═════ Given information
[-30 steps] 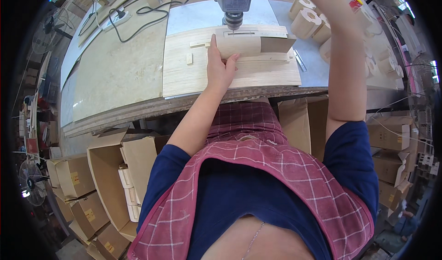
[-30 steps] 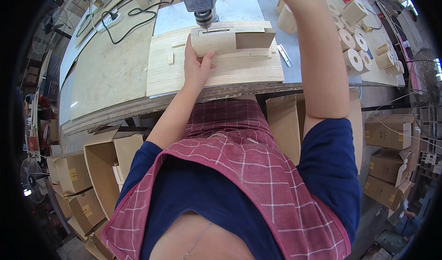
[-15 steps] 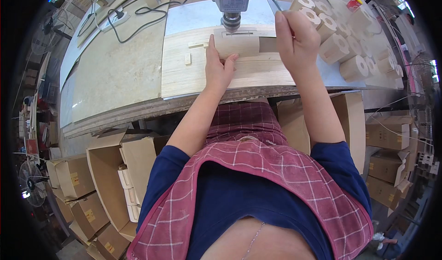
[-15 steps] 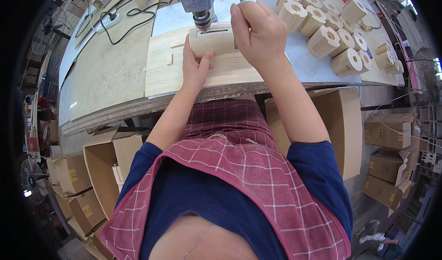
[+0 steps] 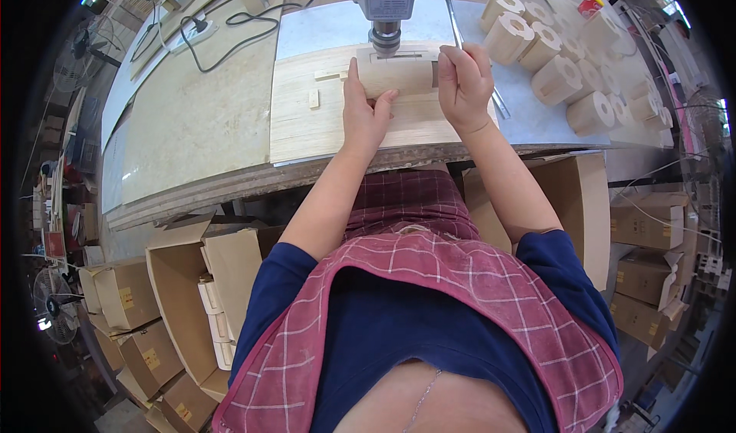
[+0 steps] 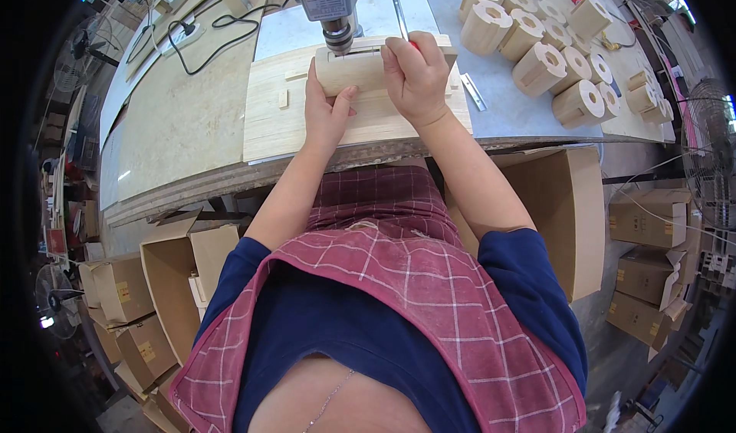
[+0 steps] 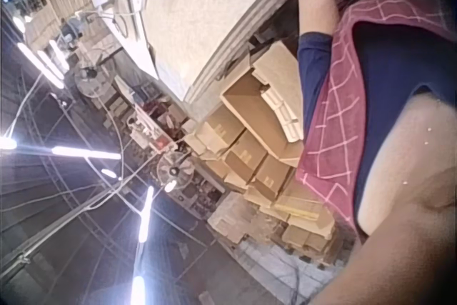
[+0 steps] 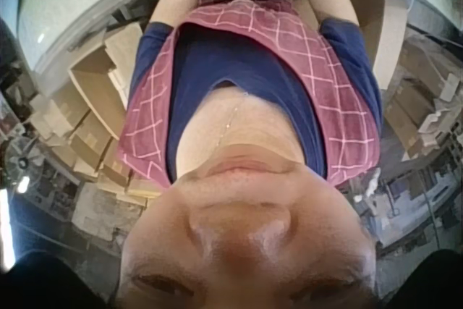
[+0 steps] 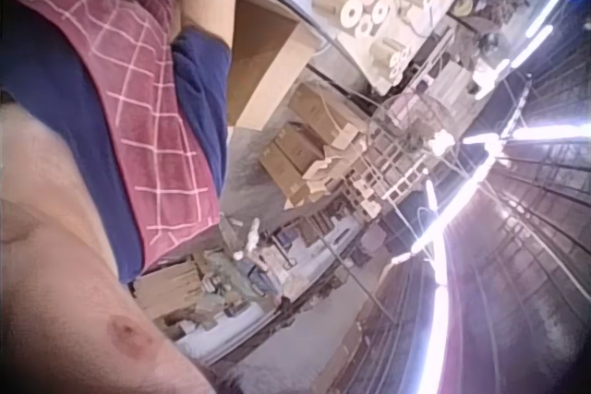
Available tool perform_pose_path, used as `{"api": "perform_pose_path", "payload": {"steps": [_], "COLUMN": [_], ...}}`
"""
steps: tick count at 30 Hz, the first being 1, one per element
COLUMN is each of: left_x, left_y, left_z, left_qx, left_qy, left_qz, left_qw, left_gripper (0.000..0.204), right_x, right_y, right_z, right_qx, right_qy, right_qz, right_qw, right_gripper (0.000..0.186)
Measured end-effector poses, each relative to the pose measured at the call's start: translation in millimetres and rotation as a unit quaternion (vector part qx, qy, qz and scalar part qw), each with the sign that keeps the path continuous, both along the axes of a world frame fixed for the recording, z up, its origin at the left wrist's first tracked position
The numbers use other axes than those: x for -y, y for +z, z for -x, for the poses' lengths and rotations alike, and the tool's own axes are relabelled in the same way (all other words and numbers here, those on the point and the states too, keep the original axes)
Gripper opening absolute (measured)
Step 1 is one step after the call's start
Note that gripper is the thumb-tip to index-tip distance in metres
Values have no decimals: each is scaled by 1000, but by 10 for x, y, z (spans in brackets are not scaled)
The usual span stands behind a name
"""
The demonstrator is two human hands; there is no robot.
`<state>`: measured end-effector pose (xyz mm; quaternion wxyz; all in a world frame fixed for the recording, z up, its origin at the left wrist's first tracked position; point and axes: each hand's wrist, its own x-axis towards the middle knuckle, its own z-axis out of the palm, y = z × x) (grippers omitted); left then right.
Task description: Operating a specialized drill press to machine slots into wooden blocks and organizing the finished pieces into cardboard boxes.
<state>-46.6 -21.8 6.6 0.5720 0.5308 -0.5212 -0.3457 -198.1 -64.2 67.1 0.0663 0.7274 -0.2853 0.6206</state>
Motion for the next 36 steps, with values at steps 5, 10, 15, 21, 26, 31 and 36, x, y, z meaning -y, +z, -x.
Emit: {"api": "perform_pose_path", "payload": {"steps": [5, 10, 15, 21, 26, 31, 36], "left_x": [23, -11, -7, -9, 14, 10, -161], "left_y": [-12, -46, 14, -28, 28, 105, 237], "left_z": [12, -21, 13, -8, -33, -149, -394], "left_qx": [1, -2, 3, 1, 9, 219, 192], "left_qy": [1, 8, 3, 12, -17, 52, 16], "left_qz": [7, -7, -7, -6, -43, -51, -51], "left_qw": [1000, 1000, 1000, 1000, 999, 973, 980], "left_gripper": [82, 82, 82, 82, 84, 89, 86], "right_x": [-73, -46, 388, 1213, 780, 628, 326], "right_y": [167, 942, 1784, 1734, 1478, 318, 27], "right_z": [97, 132, -27, 27, 123, 708, 786], "right_qx": [-48, -134, -113, -159, 42, -291, -198], "right_qy": [-16, -73, -135, -82, 73, 22, 95], "right_qz": [-16, -56, -114, -147, -330, -470, -537], "right_qw": [999, 987, 978, 973, 940, 833, 815], "right_gripper": [7, 15, 30, 30, 35, 46, 45]}}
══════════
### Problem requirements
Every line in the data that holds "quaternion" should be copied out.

### Written reply
Measured end-effector poses, each relative to the pose measured at the call's start: translation in millimetres and rotation as a unit quaternion (vector part qx, qy, qz and scalar part qw), each with the sign that keeps the path continuous, both along the axes of a world frame fixed for the recording, z up, its origin at the left wrist's first tracked position
`<state>`: measured end-effector pose (xyz mm; quaternion wxyz; all in a world frame fixed for the recording, z up, its origin at the left wrist's first tracked position; point and axes: each hand's wrist, its own x-axis towards the middle knuckle, its own z-axis out of the palm, y = z × x) (grippers omitted); left then right.

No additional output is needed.